In Corona-Zeiten ist alles anders, auch für die Herzogenauracher Krippenfreunde. Bisher war es lange Jahre üblich, am Samstag vor dem ersten Adventssonntag die Krippensaison in der Stadtpfarrkirche zu eröffnen.

Allerdings gibt es auch in diesem Jahr keine Krippenausstellung in der Krypta der Marienkapelle, ebenso muss die offizielle Eröffnung der Krippensaison beding durch die derzeitigen Umstände ausfallen. Die bisher mit diesem Termin verbundene Segnung der Adventskränze findet am Samstag statt.

In den Schaufenstern

In den Vorjahren konnten sich die Besucher an fränkischen, alpenländischen, afrikanischen oder orientalischen Krippen in der Ausstellung erfreuen. Ein kleiner Ersatz ist in Schaufenstern von Geschäftsleuten in der Innenstadt zu sehen.

Was sich die Krippenfreunde aber auf keinen Fall nehmen lassen, ist es, die große Kirchenkrippe in der Stadtpfarrkirche aufzubauen, die alljährlich zahlreiche Besucher anzieht.

Aufgrund der geltenden Abstandsregeln musste der Aufbau, für den zahlreiche Mitglieder des Vereins verantwortlich zeichnen, auf mehrere zeitliche Abschnitte verteilt werden. Es galt zunächst das Grundgerüst aus dem Depot zur Kirche zu bringen und an Ort und Stelle aufzubauen. Danach mussten die Gebäude auf der Grundplatte an ihre vorgesehene Position gebracht, die Beleuchtung installiert und die Kunststoffscheiben an die Ständer montiert werden. Dafür waren hauptsächlich die Männer im Verein zuständig. Danach galt es für die Frauen , diese Kulisse mit Leben zu erfüllen.
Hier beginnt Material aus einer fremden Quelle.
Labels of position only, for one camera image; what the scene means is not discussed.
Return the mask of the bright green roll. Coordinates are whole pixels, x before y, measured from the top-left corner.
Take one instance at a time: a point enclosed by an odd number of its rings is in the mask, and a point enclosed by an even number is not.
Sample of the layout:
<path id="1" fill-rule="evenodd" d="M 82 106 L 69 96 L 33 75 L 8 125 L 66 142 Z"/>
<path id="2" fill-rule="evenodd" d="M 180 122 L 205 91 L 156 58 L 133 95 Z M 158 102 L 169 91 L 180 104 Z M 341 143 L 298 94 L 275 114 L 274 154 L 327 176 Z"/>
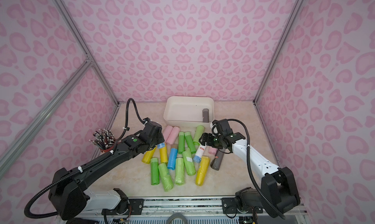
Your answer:
<path id="1" fill-rule="evenodd" d="M 159 166 L 158 158 L 151 158 L 150 160 L 151 185 L 158 185 L 160 183 L 160 175 L 159 175 L 158 166 Z"/>

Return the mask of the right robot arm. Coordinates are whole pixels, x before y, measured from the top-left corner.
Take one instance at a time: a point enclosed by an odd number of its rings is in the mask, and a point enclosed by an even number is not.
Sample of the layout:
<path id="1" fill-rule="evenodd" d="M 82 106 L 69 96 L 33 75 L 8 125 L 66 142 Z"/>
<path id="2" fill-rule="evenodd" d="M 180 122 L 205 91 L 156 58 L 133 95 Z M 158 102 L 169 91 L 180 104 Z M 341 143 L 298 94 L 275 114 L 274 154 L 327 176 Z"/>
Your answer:
<path id="1" fill-rule="evenodd" d="M 248 213 L 259 208 L 272 218 L 285 219 L 286 212 L 300 205 L 300 196 L 291 169 L 271 163 L 249 145 L 242 134 L 215 136 L 204 133 L 199 142 L 218 150 L 227 149 L 246 163 L 253 188 L 247 187 L 236 192 L 234 208 L 228 207 L 228 211 Z"/>

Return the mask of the grey trash bag roll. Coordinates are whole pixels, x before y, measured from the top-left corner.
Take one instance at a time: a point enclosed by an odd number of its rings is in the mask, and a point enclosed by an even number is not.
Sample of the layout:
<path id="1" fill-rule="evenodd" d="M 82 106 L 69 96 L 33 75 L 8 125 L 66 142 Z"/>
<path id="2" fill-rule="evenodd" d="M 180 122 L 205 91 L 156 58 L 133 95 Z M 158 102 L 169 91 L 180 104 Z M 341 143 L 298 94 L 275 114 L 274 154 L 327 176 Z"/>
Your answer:
<path id="1" fill-rule="evenodd" d="M 219 171 L 219 170 L 220 170 L 220 167 L 221 167 L 221 164 L 222 164 L 223 157 L 224 157 L 224 153 L 221 152 L 220 150 L 217 150 L 216 155 L 215 155 L 215 158 L 214 158 L 213 161 L 211 162 L 211 168 L 212 168 L 213 170 L 216 170 L 216 171 Z"/>
<path id="2" fill-rule="evenodd" d="M 210 113 L 209 109 L 205 108 L 202 110 L 203 122 L 208 123 L 210 122 Z"/>

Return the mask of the pink roll with white label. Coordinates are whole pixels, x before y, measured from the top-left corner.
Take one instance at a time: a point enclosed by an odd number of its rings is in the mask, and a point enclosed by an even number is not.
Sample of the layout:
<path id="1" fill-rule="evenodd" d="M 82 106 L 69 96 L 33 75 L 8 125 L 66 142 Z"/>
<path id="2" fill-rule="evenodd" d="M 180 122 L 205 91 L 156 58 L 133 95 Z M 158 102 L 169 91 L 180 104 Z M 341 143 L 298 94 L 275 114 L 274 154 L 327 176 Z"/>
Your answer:
<path id="1" fill-rule="evenodd" d="M 209 154 L 215 155 L 217 153 L 217 149 L 213 147 L 209 147 Z"/>

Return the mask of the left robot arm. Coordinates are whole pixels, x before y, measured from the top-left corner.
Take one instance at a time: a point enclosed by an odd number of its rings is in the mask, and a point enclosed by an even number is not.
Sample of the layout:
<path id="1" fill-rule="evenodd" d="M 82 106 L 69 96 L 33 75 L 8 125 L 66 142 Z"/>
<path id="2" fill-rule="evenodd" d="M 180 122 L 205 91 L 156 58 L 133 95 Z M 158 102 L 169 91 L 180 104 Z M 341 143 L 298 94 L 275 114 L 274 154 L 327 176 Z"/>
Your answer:
<path id="1" fill-rule="evenodd" d="M 94 198 L 87 189 L 100 177 L 110 172 L 118 165 L 137 157 L 139 154 L 155 148 L 165 141 L 162 126 L 154 121 L 145 124 L 143 130 L 125 137 L 116 147 L 98 158 L 71 170 L 62 168 L 53 178 L 57 182 L 65 176 L 69 179 L 59 182 L 50 189 L 48 198 L 62 220 L 68 221 L 83 212 L 89 204 L 98 204 L 100 210 L 107 214 L 123 214 L 129 210 L 129 199 L 125 193 L 115 188 L 111 192 L 115 199 L 109 204 Z"/>

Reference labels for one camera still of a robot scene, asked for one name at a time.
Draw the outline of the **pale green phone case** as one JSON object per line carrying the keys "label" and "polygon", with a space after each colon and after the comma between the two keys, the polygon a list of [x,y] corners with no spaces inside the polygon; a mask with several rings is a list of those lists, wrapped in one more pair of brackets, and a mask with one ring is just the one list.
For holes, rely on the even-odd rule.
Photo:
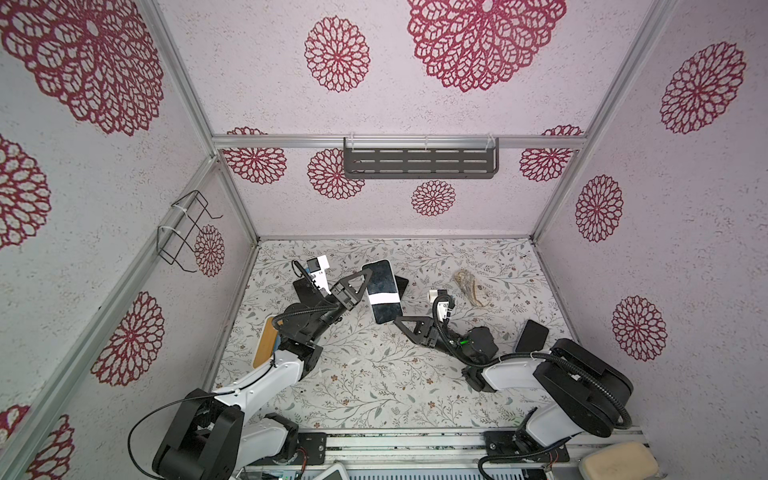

In der ersten Szene ist die Verkündigung des Herrn dargestellt. Der Erzengel Gabriel tritt bei der jungen Maria aus Narzareth ein, zu sehen ist auch ihr Verlobter, der Zimmermann Josef. Flankiert wird die Szene vom Dorfleben in Nazareth, hier sind Blindekuh spielende Kinder zu finden, kleine Spielpferde und Reifen. Aber auch einen Dorfladen, in dem Tongefäße sowie Gewürze in offenen Säckchen offeriert werden.

Alles lebensecht und im richtigen Maßstab – darauf legen Karin Andree und die Frauen im Verein großen Wert. Die Figuren sind ansprechend gekleidet und die Kinder in Bewegung.